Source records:
---+---
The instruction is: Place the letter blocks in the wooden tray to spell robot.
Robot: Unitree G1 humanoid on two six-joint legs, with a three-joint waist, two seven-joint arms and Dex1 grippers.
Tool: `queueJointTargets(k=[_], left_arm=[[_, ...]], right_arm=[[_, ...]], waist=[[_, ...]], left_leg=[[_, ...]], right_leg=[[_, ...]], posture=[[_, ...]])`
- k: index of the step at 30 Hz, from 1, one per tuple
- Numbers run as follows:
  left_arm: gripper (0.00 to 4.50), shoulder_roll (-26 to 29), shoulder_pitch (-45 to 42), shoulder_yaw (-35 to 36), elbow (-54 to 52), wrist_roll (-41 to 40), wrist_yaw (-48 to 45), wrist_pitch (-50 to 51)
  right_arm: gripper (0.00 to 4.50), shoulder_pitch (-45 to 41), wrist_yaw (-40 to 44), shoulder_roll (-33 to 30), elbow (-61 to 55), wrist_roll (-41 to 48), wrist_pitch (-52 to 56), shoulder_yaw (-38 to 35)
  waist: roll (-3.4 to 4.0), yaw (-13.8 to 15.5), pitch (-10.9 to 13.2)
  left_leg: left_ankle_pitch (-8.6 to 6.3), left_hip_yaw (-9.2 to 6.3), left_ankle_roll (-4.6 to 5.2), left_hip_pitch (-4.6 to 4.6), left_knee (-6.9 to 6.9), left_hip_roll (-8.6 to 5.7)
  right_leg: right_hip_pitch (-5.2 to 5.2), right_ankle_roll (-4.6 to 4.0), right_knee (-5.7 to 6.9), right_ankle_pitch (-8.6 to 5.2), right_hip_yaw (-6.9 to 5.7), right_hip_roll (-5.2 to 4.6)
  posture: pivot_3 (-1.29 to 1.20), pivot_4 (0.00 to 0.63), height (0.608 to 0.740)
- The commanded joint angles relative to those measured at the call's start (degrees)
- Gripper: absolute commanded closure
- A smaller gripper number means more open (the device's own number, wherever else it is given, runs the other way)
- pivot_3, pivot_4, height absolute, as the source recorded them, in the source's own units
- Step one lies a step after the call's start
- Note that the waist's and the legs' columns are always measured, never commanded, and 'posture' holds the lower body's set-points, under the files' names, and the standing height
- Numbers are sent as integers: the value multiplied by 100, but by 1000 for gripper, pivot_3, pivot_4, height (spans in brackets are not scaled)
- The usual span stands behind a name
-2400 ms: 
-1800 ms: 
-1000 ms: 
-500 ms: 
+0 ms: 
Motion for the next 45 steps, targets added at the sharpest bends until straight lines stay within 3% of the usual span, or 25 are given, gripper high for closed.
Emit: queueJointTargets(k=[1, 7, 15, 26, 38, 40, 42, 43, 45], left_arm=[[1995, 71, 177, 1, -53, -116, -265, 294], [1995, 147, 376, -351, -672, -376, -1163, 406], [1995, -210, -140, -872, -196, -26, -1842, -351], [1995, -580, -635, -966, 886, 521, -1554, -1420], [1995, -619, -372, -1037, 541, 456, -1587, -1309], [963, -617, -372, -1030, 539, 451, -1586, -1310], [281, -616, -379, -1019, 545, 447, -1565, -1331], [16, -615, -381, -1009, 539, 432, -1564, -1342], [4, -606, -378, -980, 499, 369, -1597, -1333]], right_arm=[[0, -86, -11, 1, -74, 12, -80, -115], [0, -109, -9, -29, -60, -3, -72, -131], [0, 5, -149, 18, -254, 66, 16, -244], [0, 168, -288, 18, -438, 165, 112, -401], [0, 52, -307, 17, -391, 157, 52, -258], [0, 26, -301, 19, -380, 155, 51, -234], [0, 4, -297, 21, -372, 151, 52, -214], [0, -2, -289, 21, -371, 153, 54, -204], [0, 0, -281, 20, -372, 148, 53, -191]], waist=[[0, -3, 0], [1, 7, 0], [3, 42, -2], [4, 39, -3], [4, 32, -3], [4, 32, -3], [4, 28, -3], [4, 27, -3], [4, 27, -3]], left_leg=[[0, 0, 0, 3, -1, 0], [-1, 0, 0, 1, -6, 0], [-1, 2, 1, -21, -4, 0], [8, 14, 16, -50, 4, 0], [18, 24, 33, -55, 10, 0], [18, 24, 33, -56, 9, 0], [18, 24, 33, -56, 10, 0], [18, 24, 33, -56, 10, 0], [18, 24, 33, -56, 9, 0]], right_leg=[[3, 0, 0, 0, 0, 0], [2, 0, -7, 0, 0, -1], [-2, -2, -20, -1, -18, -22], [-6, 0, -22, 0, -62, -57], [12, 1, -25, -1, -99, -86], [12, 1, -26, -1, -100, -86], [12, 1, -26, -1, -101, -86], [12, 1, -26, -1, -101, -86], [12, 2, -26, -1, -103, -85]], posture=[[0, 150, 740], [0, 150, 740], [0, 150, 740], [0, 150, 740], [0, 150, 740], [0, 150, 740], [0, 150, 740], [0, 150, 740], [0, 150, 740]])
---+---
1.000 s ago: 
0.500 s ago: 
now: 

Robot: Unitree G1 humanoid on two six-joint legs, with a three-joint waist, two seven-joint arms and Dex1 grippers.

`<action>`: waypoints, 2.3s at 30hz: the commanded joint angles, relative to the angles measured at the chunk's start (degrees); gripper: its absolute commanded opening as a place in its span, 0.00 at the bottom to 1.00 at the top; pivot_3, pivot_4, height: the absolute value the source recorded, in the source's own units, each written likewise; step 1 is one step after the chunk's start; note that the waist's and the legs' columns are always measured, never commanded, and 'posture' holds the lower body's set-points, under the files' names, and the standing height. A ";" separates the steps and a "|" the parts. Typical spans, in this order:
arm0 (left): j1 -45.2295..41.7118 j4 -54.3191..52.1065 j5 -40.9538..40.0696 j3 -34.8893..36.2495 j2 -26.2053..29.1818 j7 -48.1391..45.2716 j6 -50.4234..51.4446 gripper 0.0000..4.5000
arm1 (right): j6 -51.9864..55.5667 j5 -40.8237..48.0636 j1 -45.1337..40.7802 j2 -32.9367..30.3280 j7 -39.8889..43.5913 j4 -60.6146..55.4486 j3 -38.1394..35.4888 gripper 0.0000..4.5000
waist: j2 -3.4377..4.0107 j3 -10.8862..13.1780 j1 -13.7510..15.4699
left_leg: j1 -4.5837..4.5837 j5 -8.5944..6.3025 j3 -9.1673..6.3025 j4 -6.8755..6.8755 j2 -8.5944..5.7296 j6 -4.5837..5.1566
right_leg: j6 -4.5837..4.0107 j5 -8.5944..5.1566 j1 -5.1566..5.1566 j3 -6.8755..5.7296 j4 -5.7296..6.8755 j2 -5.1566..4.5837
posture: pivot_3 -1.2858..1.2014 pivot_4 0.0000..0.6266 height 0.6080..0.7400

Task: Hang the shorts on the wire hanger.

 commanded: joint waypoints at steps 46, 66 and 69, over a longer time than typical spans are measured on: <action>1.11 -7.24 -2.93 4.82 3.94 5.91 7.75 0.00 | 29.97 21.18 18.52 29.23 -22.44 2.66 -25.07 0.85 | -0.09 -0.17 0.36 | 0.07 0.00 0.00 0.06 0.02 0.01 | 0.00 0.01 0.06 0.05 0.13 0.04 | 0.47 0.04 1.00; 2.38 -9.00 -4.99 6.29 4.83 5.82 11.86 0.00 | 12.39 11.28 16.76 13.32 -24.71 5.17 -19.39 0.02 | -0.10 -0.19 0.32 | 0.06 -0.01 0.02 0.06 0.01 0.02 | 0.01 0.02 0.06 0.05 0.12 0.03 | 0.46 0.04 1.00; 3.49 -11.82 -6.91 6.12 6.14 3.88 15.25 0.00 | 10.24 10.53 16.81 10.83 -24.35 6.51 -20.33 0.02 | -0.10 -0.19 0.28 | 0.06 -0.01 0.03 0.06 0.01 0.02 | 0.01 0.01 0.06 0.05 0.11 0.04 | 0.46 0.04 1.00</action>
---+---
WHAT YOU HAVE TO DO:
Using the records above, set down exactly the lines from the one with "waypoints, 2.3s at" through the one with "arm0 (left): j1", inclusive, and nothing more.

OUTPUT OF THE EXERCISE:
`<action>`: waypoints, 2.3s at 30hz: the commanded joint angles, relative to the angles measured at the chunk's start (degrees); gripper: its absolute commanded opening as a place in its span, 0.00 at the bottom to 1.00 at the top; pivot_3, pivot_4, height: the absolute value the source recorded, in the source's own units, each written likewise; step 1 is one step after the chunk's start; note that the waist's and the legs' columns are always measured, never commanded, and 'posture' holds the lower body's set-points, under the files' names, and the standing height. A ";" separates the steps and a "|" the parts. Typical spans, in this order:
arm0 (left): j1 -45.2295..41.7118 j4 -54.3191..52.1065 j5 -40.9538..40.0696 j3 -34.8893..36.2495 j2 -26.2053..29.1818 j7 -48.1391..45.2716 j6 -50.4234..51.4446 gripper 0.0000..4.5000

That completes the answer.